How to scrape text from a hidden element?-CodePudding

I am trying to scrape the text of the Swiss constitution from Link and convert it to markdown. However, the page source is different from what I see in the inspector: The source only contains no script warnings in various languages with the element "app-root" hidden.

The inspector shows a .html file served from here with which I am able to get the desired result. However, using this file directly would not allow me to scrape the subsequent revisions of the law automatically. Is there a way to extract the page source with the element "app-root" displayed?

This code returns "None" but works with the URL set to the .html file:

from selenium import webdriver
from webdriver_manager.firefox import GeckoDriverManager
from selenium.webdriver import FirefoxOptions
from bs4 import BeautifulSoup
from markdownify import markdownify

url = "https://www.fedlex.admin.ch/eli/cc/1999/404/en"

opts = FirefoxOptions()
opts.add_argument("--headless")
driver = webdriver.Firefox(executable_path=GeckoDriverManager().install(), options=opts)
driver.get(url)

html = driver.page_source

soup = BeautifulSoup(html, "html.parser")
div = soup.find("div", {"id": "lawcontent"})

content = markdownify(str(div))

print(content[:200])

Any help is much appreciated.

CodePudding user response：

In your code, you're not giving any time for the driver to render the contents, resulting in incomplete source code.

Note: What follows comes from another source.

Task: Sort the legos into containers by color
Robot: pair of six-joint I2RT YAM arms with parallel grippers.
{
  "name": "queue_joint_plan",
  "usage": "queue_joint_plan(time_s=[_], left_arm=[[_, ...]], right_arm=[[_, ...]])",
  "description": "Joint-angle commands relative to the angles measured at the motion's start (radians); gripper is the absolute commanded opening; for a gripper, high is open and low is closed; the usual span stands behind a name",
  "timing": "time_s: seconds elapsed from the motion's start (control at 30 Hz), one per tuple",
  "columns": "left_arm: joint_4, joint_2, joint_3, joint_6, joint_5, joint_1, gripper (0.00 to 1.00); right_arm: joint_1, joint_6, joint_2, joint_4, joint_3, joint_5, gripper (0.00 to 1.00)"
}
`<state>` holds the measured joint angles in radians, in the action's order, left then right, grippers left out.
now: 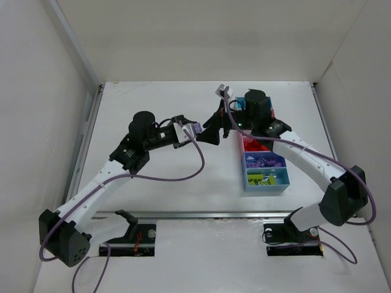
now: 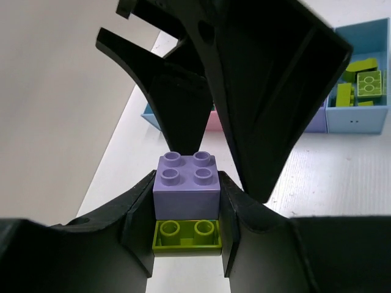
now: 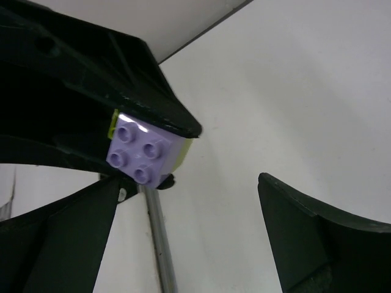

Waits can be used to wait for required elements to be visible/present etc. The given code below waits for the div content to be visible and then returns the page source code.

Code snippet-

from selenium.webdriver.support.ui import WebDriverWait
from selenium.webdriver.support import expected_conditions as EC
from selenium.webdriver.common.by import By
from selenium.common.exceptions import TimeoutException

url = "https://www.fedlex.admin.ch/eli/cc/1999/404/en"

driver.get(url)
try:
    delay=20 #20 second delay
    WebDriverWait(driver, delay).until(EC.visibility_of_element_located((By.ID, 'lawcontent')))
    html = driver.page_source
    soup = BeautifulSoup(html, "html.parser")
    div = soup.find("div", {"id": "lawcontent"})
    content = markdownify(str(div))
    print(content[:200])

#raises Exception if element is not visible within delay duration
except TimeoutException:
    print("Timeout!!!")